◆ ASSIGNMENT: Word for word, repeat the lines of the records from the first line up to and including the line that contains "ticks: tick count", passing over any pictures.

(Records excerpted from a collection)

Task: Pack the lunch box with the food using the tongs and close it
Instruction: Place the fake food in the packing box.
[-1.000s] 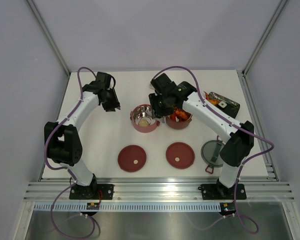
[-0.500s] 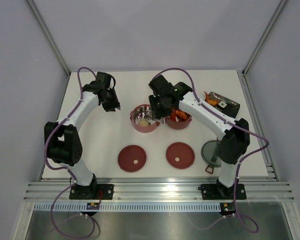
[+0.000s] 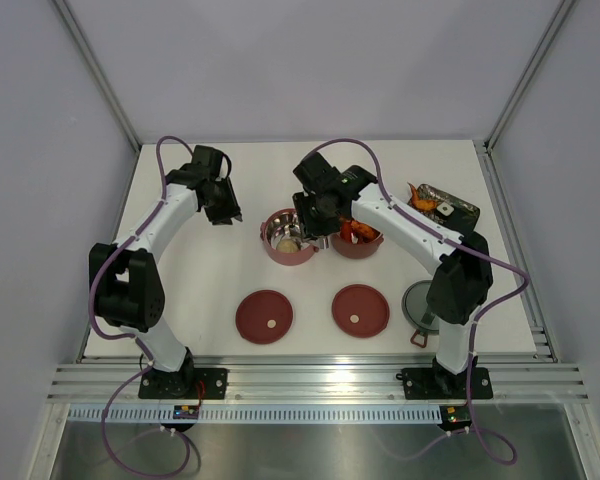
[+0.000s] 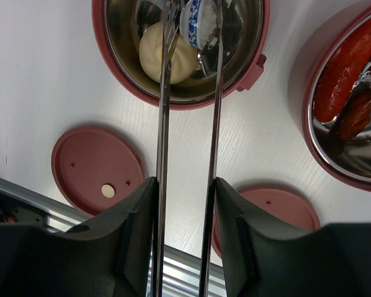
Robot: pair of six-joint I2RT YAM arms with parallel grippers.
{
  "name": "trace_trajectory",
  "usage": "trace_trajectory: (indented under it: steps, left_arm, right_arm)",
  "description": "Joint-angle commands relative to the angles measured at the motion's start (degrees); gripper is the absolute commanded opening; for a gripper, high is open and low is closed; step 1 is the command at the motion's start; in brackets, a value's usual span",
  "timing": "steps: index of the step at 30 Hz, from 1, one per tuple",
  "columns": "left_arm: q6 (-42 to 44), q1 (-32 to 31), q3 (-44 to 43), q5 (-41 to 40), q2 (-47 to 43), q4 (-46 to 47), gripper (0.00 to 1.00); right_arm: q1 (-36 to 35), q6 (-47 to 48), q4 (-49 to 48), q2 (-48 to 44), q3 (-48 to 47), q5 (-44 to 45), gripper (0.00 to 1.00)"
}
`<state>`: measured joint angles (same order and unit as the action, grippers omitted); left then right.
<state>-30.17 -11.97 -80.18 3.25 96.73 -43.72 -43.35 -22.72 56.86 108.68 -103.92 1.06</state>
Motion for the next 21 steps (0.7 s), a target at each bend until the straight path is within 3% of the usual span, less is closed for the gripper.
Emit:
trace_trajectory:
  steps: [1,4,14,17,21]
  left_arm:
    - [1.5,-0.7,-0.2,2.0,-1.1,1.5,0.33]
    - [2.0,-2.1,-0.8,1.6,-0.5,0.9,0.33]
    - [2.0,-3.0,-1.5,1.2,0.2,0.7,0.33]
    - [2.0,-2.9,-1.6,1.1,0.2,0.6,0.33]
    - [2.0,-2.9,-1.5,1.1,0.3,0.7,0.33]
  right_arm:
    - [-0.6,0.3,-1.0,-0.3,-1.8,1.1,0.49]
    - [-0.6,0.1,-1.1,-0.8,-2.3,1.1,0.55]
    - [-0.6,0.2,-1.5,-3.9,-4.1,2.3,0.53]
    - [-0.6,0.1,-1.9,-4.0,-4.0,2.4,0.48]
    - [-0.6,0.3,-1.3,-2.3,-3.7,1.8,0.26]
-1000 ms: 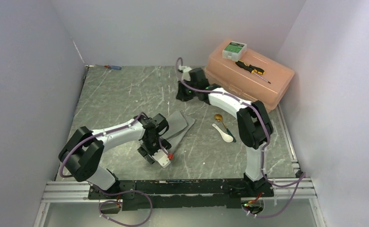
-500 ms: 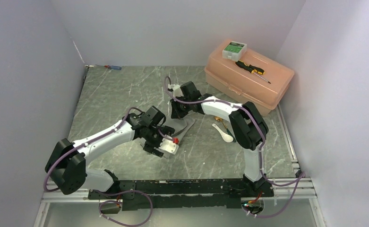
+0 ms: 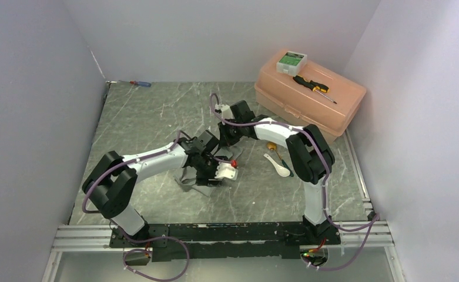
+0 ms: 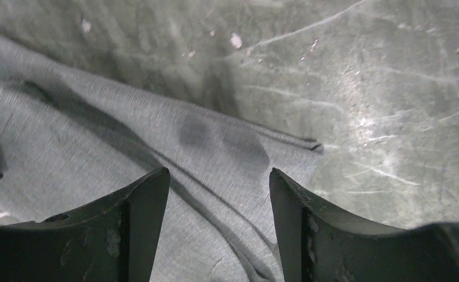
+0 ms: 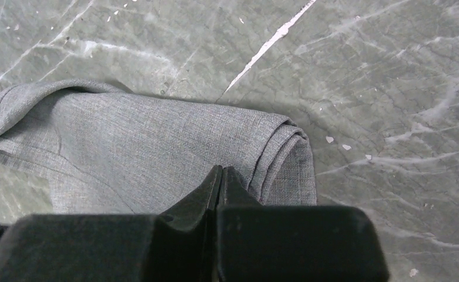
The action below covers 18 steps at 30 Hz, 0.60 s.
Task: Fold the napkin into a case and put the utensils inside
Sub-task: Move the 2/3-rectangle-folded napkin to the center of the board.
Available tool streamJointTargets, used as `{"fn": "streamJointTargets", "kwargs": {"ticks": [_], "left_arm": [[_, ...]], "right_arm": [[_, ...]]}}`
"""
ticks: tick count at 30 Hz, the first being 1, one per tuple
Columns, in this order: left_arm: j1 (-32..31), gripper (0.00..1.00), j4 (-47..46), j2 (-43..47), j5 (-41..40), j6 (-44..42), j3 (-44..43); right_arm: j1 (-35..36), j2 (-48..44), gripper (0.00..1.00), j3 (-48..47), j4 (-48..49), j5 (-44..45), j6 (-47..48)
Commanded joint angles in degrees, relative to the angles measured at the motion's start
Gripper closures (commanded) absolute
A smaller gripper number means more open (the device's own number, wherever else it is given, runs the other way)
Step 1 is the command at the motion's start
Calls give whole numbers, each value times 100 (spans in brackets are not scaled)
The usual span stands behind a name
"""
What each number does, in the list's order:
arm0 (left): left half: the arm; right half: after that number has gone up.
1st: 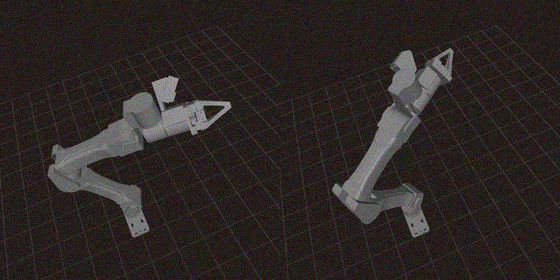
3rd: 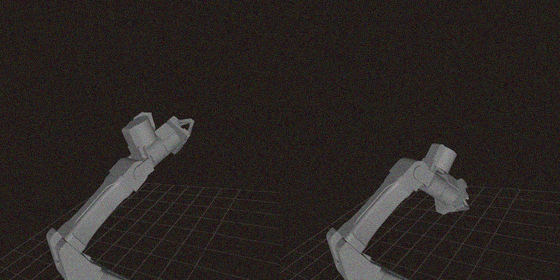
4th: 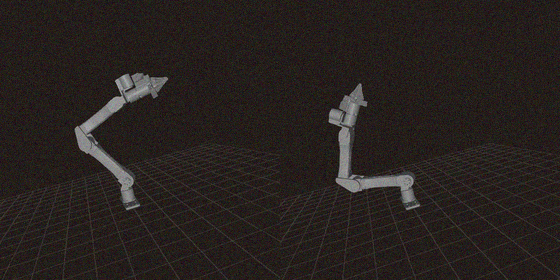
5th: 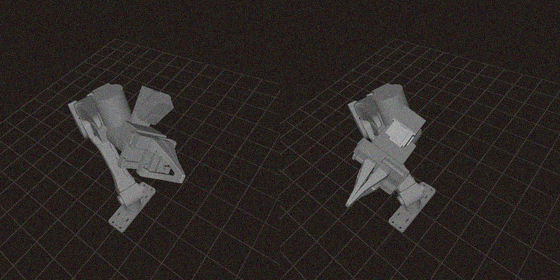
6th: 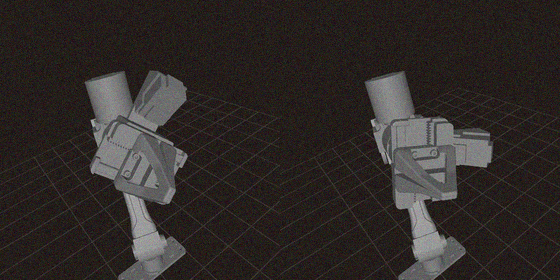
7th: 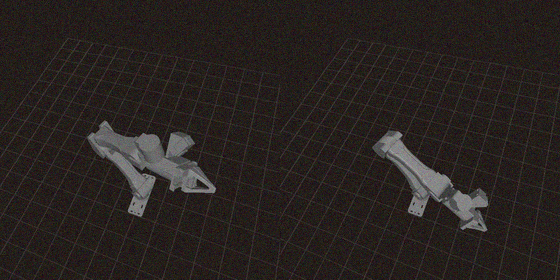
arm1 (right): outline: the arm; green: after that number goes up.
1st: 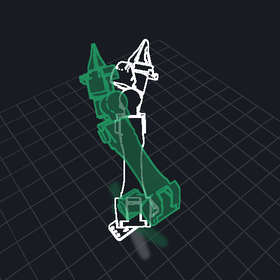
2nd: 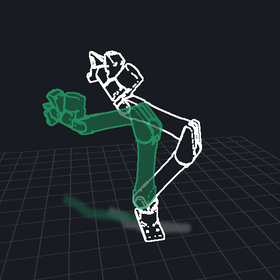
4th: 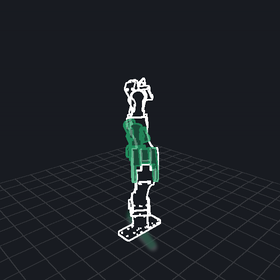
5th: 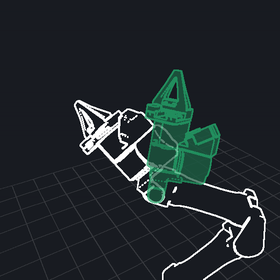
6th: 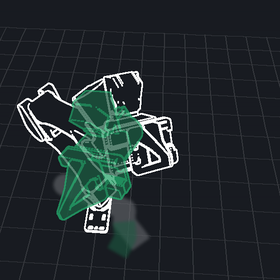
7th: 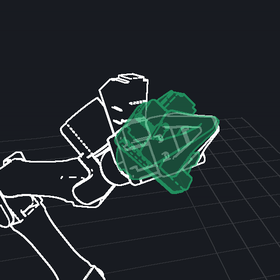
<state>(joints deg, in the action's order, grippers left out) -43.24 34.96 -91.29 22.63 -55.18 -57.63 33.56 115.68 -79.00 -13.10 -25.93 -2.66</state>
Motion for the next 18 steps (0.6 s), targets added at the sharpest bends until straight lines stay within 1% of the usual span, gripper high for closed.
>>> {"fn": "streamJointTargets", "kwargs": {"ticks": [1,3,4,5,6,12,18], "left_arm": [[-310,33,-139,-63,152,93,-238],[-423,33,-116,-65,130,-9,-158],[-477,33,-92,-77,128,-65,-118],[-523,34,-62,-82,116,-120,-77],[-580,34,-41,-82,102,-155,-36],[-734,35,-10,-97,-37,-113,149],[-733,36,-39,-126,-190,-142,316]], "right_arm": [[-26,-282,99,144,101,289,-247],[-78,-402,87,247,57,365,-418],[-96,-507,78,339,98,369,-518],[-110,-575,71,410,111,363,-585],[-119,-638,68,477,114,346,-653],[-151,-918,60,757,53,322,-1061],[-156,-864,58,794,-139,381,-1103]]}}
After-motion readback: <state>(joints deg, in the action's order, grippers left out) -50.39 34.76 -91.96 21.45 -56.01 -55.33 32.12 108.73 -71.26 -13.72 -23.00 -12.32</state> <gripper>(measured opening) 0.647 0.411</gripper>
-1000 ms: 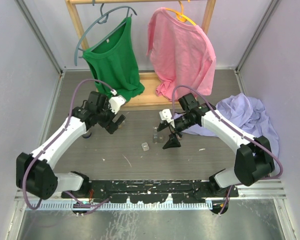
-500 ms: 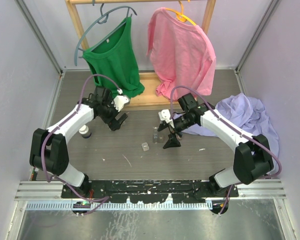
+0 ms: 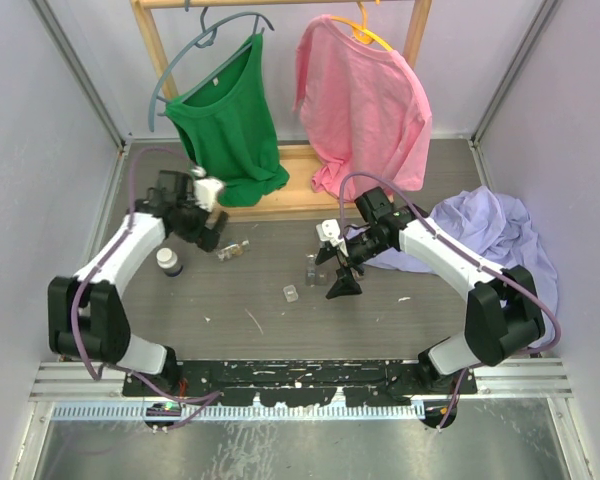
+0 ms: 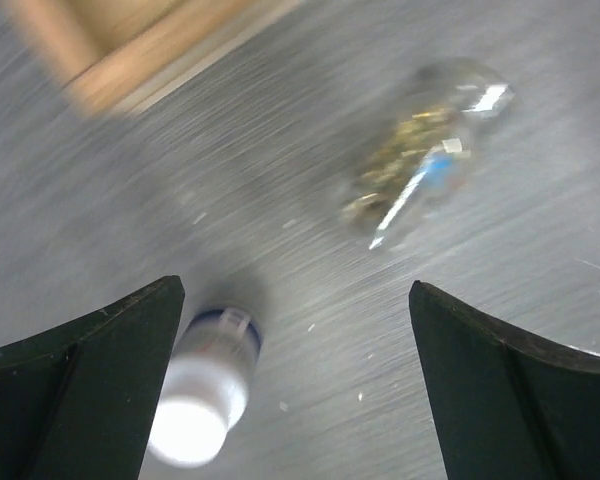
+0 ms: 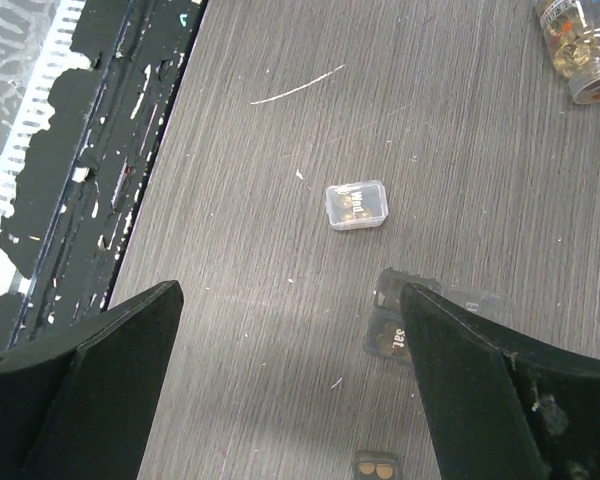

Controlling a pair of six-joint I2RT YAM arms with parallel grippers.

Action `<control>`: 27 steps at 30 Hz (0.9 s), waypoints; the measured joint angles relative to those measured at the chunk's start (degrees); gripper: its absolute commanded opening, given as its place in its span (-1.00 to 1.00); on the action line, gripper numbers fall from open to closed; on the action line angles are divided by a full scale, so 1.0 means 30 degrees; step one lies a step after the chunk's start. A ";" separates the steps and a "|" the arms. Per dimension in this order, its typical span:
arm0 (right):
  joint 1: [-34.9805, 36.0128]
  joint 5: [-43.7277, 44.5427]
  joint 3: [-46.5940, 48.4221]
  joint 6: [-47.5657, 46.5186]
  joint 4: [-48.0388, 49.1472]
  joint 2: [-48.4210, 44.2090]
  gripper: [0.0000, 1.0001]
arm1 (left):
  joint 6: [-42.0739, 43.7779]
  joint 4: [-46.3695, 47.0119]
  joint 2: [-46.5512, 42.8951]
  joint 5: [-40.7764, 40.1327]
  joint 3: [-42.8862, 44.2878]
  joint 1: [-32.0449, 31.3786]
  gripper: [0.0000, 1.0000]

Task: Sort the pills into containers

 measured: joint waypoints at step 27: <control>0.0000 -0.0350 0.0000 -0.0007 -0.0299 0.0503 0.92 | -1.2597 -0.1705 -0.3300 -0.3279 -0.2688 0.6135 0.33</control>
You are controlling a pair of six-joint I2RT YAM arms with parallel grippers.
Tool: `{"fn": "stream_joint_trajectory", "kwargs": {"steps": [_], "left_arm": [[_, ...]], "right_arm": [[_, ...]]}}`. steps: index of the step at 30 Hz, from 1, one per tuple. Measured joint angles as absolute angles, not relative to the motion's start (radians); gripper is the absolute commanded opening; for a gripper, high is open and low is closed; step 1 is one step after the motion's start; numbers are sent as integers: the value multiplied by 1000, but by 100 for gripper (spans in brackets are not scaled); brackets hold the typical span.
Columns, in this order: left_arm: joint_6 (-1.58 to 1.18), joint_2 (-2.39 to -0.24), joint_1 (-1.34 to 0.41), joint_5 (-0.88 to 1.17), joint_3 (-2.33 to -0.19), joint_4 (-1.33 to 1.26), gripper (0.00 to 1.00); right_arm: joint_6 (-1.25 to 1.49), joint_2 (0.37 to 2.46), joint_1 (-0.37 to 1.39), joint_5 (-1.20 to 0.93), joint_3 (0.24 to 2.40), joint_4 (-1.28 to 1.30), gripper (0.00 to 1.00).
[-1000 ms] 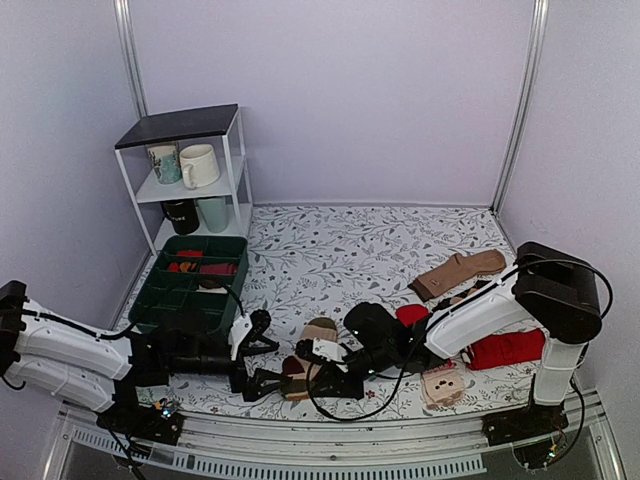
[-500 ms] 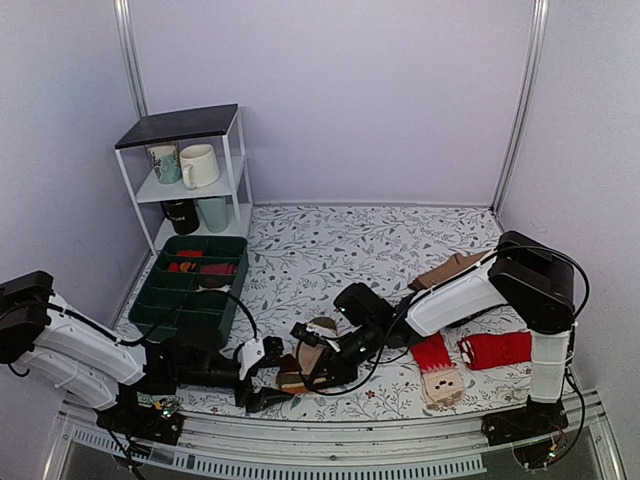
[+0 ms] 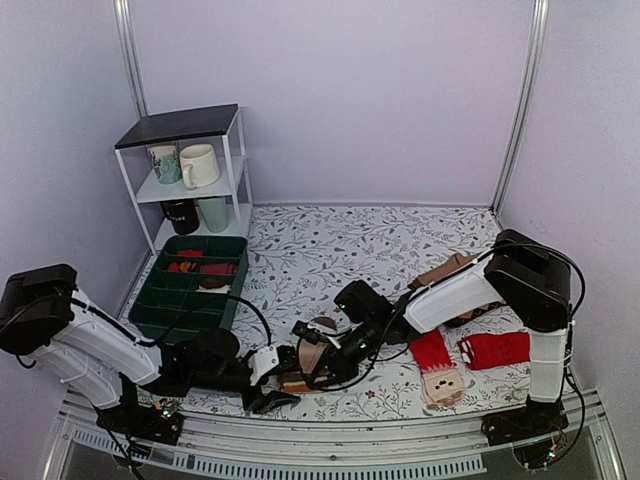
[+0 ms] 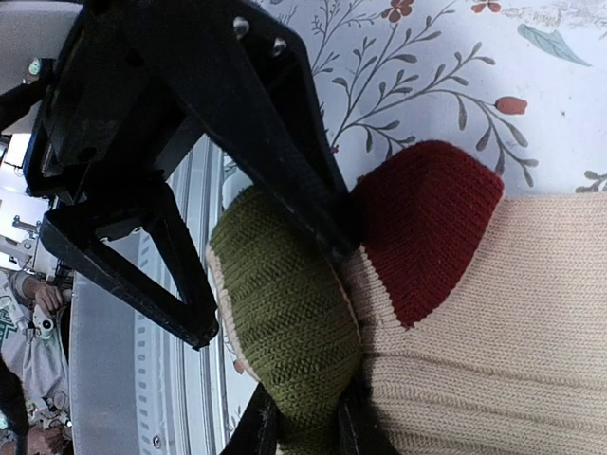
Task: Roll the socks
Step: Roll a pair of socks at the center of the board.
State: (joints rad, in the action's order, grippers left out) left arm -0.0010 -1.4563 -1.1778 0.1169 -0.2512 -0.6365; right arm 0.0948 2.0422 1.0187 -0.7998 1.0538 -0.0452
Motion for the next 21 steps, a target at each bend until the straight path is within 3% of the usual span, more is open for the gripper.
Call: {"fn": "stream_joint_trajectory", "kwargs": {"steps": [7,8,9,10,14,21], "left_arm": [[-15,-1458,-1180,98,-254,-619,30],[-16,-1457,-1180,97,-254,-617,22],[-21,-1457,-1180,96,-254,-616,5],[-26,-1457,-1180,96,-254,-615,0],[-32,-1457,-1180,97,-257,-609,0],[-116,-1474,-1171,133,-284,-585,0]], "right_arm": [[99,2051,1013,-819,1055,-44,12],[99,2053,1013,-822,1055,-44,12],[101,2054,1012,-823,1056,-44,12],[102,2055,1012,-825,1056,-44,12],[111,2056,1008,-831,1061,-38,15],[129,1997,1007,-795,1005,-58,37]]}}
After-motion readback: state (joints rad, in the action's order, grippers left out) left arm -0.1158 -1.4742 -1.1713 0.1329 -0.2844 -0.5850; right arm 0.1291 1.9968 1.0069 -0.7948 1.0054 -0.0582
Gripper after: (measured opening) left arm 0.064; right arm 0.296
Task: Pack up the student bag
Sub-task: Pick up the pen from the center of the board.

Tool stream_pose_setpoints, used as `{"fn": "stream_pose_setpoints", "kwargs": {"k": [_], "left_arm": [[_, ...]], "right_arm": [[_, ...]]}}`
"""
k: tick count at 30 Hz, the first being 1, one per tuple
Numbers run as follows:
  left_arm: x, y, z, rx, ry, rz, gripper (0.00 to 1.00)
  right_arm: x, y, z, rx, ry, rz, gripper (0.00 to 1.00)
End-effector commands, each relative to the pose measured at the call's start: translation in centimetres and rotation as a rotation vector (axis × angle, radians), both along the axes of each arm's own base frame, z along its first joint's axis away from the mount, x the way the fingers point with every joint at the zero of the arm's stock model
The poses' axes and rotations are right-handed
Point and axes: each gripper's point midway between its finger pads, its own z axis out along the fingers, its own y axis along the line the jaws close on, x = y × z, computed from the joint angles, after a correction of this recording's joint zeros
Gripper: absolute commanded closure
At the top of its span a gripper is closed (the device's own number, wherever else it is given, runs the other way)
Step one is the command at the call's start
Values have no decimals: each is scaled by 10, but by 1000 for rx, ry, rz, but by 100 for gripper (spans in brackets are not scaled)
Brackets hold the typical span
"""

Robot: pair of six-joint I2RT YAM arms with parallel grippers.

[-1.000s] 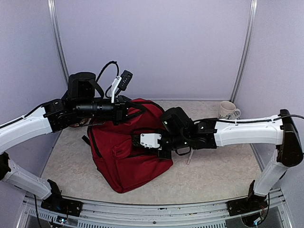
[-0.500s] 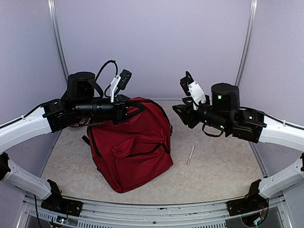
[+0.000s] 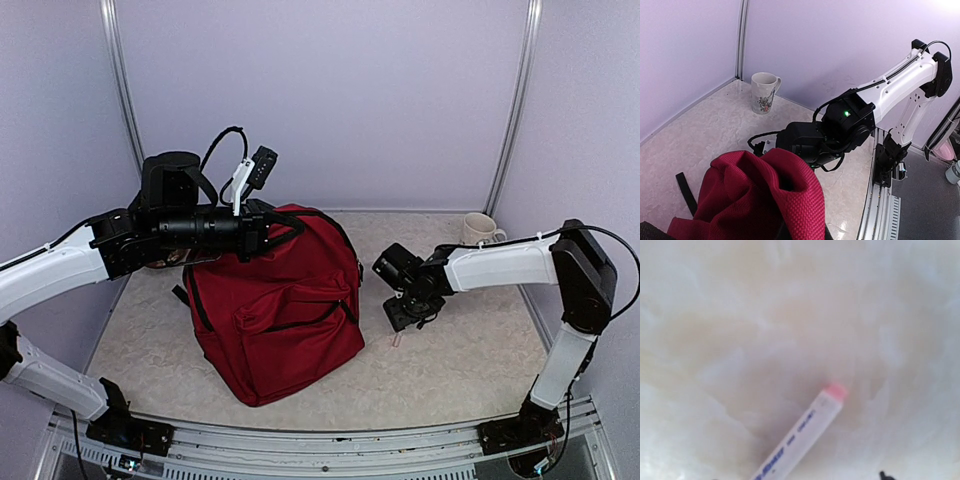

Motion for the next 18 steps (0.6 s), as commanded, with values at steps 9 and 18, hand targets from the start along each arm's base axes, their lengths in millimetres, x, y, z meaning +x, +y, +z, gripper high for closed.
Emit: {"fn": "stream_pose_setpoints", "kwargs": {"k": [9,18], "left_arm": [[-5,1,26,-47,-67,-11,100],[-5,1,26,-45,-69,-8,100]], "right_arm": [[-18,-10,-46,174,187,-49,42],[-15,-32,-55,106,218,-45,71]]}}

◆ WORKED SOLUTION:
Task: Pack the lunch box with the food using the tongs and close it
Instruction: Place the fake food in the packing box.
[-1.000s] 
[-0.500s] 
[+0.000s] 
[+0.000s] 
Robot: pair of six-joint I2RT YAM arms with parallel grippers.
{
  "name": "trace_trajectory",
  "usage": "trace_trajectory: (indented under it: steps, left_arm, right_arm)",
  "description": "Joint-angle commands relative to the angles measured at the motion's start (degrees); gripper is the absolute commanded opening; for a gripper, high is open and low is closed; step 1 is the command at the motion's start; in brackets, a value's usual span",
  "timing": "steps: index of the step at 30 Hz, from 1, one per tuple",
  "columns": "left_arm: q6 (-42 to 44), q1 (-32 to 31), q3 (-44 to 43), q5 (-41 to 40), q2 (-47 to 43), q4 (-46 to 47), gripper (0.00 to 1.00); right_arm: q1 (-36 to 35), q6 (-47 to 48), q4 (-49 to 48), q2 (-48 to 44), q3 (-48 to 47), q5 (-44 to 45), gripper (0.00 to 1.00)"
}
`<state>`: measured joint angles (same order and unit as the action, grippers omitted); left then right.
<state>-30.17 -11.97 -80.18 3.25 96.73 -43.72 -43.35 -22.72 56.86 108.68 -103.92 1.06</state>
Motion for the next 21 steps (0.7 s), a target at each bend until the straight path is within 3% of the usual span, less is closed for the gripper.
Emit:
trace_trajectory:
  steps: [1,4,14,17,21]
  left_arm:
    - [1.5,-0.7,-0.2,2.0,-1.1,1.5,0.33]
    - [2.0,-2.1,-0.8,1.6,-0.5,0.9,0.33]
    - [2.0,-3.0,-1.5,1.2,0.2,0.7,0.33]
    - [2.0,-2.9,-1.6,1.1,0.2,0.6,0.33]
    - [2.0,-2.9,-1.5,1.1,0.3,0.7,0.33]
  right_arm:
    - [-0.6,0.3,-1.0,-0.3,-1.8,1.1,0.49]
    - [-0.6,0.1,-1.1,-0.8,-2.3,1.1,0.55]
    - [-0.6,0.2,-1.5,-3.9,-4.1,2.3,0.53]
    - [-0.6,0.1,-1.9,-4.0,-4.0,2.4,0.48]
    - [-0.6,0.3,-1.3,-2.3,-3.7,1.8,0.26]
-1000 ms: 
-500 ms: 
+0 ms: 
+0 ms: 
+0 ms: 
The action below covers 18 steps at 30 Hz, 0.60 s.
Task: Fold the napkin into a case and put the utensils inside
Sub-task: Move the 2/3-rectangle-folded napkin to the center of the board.
Available tool streamJointTargets, used as `{"fn": "streamJointTargets", "kwargs": {"ticks": [_], "left_arm": [[_, ...]], "right_arm": [[_, ...]]}}`
"""
ticks: tick count at 30 Hz, the first being 1, one per tuple

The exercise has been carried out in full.